━━━━━ Data shown ━━━━━

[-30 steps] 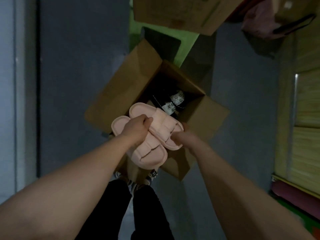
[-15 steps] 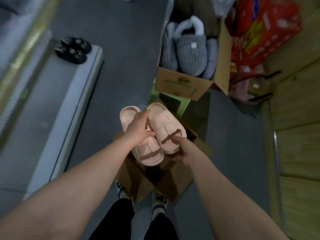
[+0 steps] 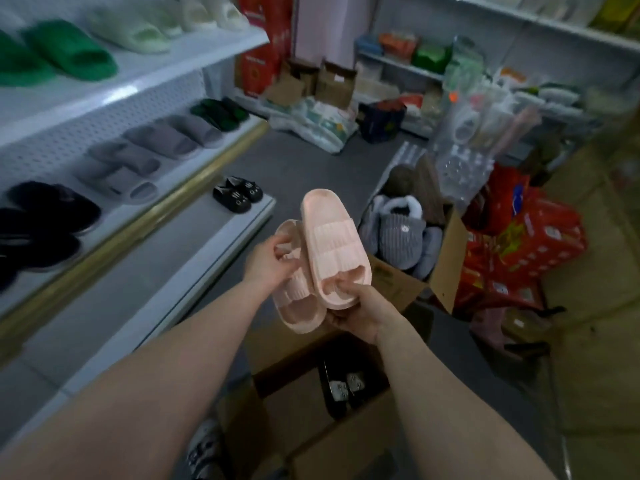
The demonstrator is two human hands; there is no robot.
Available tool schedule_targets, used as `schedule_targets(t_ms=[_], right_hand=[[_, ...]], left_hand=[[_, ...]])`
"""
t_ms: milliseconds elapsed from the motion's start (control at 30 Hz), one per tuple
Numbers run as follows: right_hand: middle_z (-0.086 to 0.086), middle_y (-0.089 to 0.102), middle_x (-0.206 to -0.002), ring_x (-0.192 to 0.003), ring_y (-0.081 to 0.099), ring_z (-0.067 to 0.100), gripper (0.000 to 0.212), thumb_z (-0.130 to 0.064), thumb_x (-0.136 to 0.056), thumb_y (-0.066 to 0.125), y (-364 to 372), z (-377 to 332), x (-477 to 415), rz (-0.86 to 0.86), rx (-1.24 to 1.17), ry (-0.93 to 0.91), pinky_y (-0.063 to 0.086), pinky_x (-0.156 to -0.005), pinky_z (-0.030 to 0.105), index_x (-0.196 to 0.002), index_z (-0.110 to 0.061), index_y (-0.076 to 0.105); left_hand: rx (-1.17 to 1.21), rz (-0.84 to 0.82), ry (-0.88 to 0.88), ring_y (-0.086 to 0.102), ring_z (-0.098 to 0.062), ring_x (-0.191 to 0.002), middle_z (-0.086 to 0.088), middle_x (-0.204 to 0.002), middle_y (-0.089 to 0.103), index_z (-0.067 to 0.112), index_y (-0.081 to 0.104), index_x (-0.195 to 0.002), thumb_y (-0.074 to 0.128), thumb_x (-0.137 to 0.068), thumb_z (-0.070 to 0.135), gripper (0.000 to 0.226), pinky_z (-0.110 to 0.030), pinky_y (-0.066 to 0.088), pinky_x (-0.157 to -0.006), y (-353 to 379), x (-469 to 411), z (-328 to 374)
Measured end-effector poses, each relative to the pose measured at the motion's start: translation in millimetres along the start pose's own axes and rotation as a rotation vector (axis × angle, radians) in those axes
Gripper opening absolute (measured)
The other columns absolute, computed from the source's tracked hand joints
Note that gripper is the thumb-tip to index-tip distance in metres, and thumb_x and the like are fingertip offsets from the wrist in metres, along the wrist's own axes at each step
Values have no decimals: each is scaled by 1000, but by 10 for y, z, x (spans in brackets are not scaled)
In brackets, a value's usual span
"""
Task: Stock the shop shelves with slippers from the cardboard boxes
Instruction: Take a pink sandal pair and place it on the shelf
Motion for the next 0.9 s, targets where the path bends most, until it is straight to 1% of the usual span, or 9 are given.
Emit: schedule_targets(t_ms=[133, 200, 300, 400, 500, 600, 700, 833, 900], right_hand=[[18, 68, -118, -110, 62, 35, 44, -10, -82, 69, 440, -161, 59, -71, 51, -43, 55, -83, 46, -125, -12, 59], [19, 65, -121, -111, 61, 36, 39, -11, -87, 65, 699, -245, 121, -99, 87, -59, 55, -77, 44, -125, -12, 58], [20, 67, -117, -112, 61, 37, 25, -13, -96, 54, 1111, -381, 220, -157, 106, -109, 48, -100, 53, -120, -9, 61], [19, 70, -111, -107, 62, 38, 22, -14, -98, 46, 1577, -488, 271, -222, 92, -163, 38, -108, 57, -112, -9, 63], [19, 69, -111, -104, 62, 39, 25, -12, -96, 45, 2112, -511, 284, -269, 116, -183, 39, -105, 58, -114, -10, 62], [20, 68, -111, -101, 62, 39, 28, -12, -94, 45, 2656, -462, 292, -302, 149, -200, 41, -101, 59, -117, -11, 61], [20, 69, -106, -95, 65, 37, 31, -14, -93, 47, 3138, -405, 269, -294, 178, -200, 50, -91, 55, -120, -10, 60], [24, 70, -104, -93, 67, 40, 33, -11, -93, 51, 3791, -302, 273, -340, 158, -207, 56, -83, 57, -125, -7, 58], [22, 72, -97, -84, 71, 38, 32, -8, -90, 52, 4100, -222, 267, -370, 137, -196, 59, -70, 48, -121, -8, 60]], left_hand=[[205, 101, 11, 61, -23, -100, -7, -115, 62, 26, 50, -132, 67, -82, 4, 58, -31, 52, -74, -371, 146, 76], [218, 156, 17, 61, -25, -92, -9, -109, 61, 27, 46, -135, 72, -79, 7, 64, -28, 49, -65, -630, 206, 105], [233, 253, -23, 61, -20, -93, -2, -107, 58, 24, 48, -131, 85, -66, 36, 76, -34, 54, -75, -1068, 293, 151], [294, 313, -73, 67, -20, -94, -2, -107, 68, 17, 67, -112, 77, -46, 66, 83, -40, 58, -83, -1498, 332, 140], [382, 362, -63, 66, -16, -93, 4, -103, 69, 22, 67, -107, 79, -61, 60, 61, -32, 54, -80, -1971, 394, 125], [501, 321, -34, 66, -13, -95, 8, -105, 70, 24, 65, -110, 79, -62, 65, 65, -28, 52, -78, -2457, 379, 27], [663, 321, -15, 69, -17, -97, -4, -109, 72, 16, 65, -109, 88, -49, 59, 77, -36, 56, -87, -2957, 375, -111], [792, 316, -47, 64, -16, -89, 1, -107, 64, 19, 47, -114, 79, -79, 26, 48, -38, 54, -70, -3582, 460, -215], [842, 319, -62, 64, -22, -93, 1, -113, 61, 24, 41, -118, 81, -77, 27, 57, -55, 55, -75, -3866, 475, -295]])
Point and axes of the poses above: each hand's wrist, its own x-axis away from the middle knuckle, its own y-axis out of the palm, z = x × y, the point moved 2 cm from there along -x, towards the middle knuckle
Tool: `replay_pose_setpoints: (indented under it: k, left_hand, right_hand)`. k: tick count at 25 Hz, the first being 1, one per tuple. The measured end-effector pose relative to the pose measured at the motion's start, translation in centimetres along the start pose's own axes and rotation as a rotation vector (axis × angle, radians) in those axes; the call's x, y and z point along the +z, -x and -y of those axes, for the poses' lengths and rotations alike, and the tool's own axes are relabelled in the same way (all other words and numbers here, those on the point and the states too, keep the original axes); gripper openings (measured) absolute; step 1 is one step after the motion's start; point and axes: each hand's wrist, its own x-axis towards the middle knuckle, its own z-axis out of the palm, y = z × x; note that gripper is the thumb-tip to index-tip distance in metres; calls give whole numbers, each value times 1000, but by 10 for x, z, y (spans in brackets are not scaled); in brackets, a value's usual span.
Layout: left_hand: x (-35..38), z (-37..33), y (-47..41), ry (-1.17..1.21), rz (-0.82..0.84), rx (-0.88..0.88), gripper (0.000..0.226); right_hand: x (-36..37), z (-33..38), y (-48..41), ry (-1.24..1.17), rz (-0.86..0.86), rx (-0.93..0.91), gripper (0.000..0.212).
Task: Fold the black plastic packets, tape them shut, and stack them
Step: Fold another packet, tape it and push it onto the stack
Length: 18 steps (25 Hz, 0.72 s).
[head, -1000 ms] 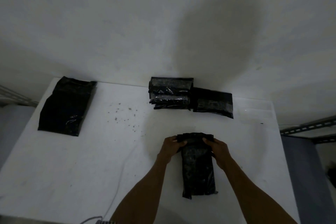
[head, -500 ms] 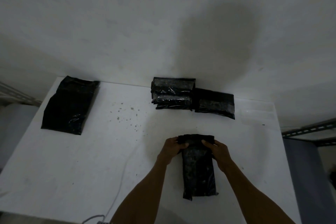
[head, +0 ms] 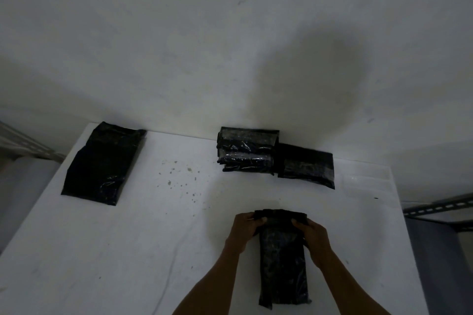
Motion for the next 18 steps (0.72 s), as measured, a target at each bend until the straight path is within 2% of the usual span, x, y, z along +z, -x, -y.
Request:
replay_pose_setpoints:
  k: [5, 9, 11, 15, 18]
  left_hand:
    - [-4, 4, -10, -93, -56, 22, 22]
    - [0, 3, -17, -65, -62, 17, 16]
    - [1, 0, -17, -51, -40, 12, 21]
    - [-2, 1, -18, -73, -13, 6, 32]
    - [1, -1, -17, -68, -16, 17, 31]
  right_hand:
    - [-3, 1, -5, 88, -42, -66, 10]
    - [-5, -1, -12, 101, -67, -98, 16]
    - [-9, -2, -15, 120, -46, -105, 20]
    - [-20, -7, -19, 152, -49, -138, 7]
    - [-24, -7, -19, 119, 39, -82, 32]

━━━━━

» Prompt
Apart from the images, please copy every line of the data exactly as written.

» Answer for this exercise
[-30 steps] 
[-15 steps] 
[+0 steps] 
The demonstrator is two human hands; there is no robot.
Available tool schedule_targets, used as `schedule_targets(t_ms=[_], right_hand=[[_, ...]], left_hand=[[_, ...]])`
"""
t_ms: milliseconds elapsed from the motion's start (control at 30 Hz), one per tuple
Numbers run as follows: right_hand: middle_z (-0.086 to 0.086), middle_y (-0.089 to 0.102), middle_x (-0.206 to -0.002), ring_x (-0.192 to 0.003), ring_y (-0.081 to 0.099), ring_z (-0.067 to 0.100), gripper (0.000 to 0.212), thumb_z (-0.130 to 0.064), thumb_x (-0.136 to 0.056), thumb_y (-0.066 to 0.125), y (-364 to 372), z (-377 to 332), x (-477 to 415), rz (-0.86 to 0.86), rx (-1.24 to 1.17), ry (-0.93 to 0.91), pinky_y (-0.063 to 0.086), pinky_x (-0.156 to -0.005), pinky_z (-0.030 to 0.105), index_x (-0.196 to 0.002), index_z (-0.110 to 0.061), index_y (-0.076 to 0.105); left_hand: rx (-1.17 to 1.21), rz (-0.84 to 0.82), ry (-0.88 to 0.88), ring_y (-0.086 to 0.102), ring_z (-0.098 to 0.062), ring_x (-0.191 to 0.002), middle_z (-0.086 to 0.088), middle_x (-0.204 to 0.002), middle_y (-0.089 to 0.103), index_z (-0.067 to 0.112), index_y (-0.081 to 0.104), index_x (-0.195 to 0.002), thumb_y (-0.074 to 0.128), thumb_x (-0.137 to 0.068), thumb_z (-0.070 to 0.135), gripper (0.000 to 0.226), pinky_z (-0.110 to 0.030), pinky_y (-0.066 to 0.088), pinky_x (-0.157 to -0.006), y (-353 to 379), x (-469 to 411), z (-328 to 374)
Measured end-effector poses, each relative to the pose measured at the motion's start: translation in millimetres along the start pose's own axes and rotation as a rotation vector (axis × angle, radians) in those axes
Gripper opening absolute (measured)
The other columns absolute, computed from the source's tracked hand joints
Note that gripper is the thumb-tip to index-tip distance in metres, and thumb_x and the like are fingertip offsets from the wrist in metres, along the wrist's own axes at each step
Values have no decimals: each is scaled by 1000, but by 10 for y, z, x (spans in brackets are not scaled)
In brackets, a value's usual span
"""
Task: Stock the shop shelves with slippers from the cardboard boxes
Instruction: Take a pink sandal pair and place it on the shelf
Motion for the next 0.9 s, targets where the path bends most, until it is straight to 1% of the usual span, or 9 are given.
Emit: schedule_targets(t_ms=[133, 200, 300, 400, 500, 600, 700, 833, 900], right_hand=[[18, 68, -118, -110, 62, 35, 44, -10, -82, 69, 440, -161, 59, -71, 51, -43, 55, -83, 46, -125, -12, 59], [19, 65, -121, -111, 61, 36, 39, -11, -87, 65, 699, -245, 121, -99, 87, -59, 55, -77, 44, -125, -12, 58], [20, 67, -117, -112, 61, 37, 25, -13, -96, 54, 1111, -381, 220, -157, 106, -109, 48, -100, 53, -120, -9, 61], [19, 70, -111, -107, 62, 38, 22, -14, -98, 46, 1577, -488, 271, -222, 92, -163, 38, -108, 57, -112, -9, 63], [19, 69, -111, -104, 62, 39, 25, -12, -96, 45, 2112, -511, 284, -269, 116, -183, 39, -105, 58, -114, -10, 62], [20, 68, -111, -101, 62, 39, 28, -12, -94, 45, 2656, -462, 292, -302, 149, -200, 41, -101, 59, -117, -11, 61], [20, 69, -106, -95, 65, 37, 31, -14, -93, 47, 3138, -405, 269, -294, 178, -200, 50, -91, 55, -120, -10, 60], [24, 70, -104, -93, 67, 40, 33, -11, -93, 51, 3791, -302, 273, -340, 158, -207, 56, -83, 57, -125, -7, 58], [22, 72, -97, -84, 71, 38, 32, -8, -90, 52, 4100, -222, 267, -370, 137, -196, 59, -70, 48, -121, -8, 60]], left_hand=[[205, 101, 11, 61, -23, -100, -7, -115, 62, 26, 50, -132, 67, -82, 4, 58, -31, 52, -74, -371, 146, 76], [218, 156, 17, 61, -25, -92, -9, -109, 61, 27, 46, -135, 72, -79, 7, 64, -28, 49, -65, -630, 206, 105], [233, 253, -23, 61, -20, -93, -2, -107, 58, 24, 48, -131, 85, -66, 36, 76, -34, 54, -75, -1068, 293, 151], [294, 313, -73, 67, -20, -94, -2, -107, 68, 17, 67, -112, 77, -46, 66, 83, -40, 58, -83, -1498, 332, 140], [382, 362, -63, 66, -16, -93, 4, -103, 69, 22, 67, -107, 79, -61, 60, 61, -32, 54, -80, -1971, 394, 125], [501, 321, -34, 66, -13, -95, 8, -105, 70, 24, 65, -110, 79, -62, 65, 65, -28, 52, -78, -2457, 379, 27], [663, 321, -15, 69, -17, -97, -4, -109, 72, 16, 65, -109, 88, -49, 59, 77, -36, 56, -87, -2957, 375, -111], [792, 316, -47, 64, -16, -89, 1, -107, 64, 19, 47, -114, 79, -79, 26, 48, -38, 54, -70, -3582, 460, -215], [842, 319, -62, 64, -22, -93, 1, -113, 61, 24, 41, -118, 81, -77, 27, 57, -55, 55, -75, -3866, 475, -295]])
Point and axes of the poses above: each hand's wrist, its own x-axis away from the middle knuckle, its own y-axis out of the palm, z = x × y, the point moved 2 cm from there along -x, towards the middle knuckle
Tool: `replay_pose_setpoints: (indented under it: k, left_hand, right_hand)`. k: tick count at 25 Hz, the first being 1, one per tuple. The measured end-effector pose relative to the pose measured at the motion's start, translation in centimetres along the start pose's own axes and rotation as a rotation vector (axis × angle, radians) in those axes; the call's x, y and z point along the +z, -x and -y of those axes, for the poses' lengths and rotations alike, and the tool's own axes are relabelled in the same way (all other words and numbers here, those on the point and the states too, keep the original axes); gripper openings (measured) absolute; step 1 is one step after the motion's start; point and axes: each hand's wrist, its own x-axis towards the middle knuckle, its own z-axis out of the palm, y = z × x; note that gripper is the thumb-tip to index-tip distance in metres; calls give whole numbers, each value times 1000, but by 10 for x, z, y (spans in brackets are not scaled); in brackets, a value's usual span.
Layout: left_hand: x (-35..38), z (-37..33), y (-47..41), ry (-1.17..1.21), rz (-0.82..0.84), rx (-0.88..0.88), gripper (0.000..0.226); right_hand: x (-36..37), z (-33..38), y (-48..41), ry (-1.24..1.17), rz (-0.86..0.86), rx (-0.93..0.91), gripper (0.000..0.212).
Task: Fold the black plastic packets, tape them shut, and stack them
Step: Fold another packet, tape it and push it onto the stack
Length: 18 steps (25 Hz, 0.72 s).
[head, -1000 ms] 
[head, -500 ms] 
[head, +0 ms] 
Motion for the next 18 steps (0.72 s), as measured, a target at each bend until the straight path is within 2% of the usual span, x, y, z along +z, -x, -y.
Request:
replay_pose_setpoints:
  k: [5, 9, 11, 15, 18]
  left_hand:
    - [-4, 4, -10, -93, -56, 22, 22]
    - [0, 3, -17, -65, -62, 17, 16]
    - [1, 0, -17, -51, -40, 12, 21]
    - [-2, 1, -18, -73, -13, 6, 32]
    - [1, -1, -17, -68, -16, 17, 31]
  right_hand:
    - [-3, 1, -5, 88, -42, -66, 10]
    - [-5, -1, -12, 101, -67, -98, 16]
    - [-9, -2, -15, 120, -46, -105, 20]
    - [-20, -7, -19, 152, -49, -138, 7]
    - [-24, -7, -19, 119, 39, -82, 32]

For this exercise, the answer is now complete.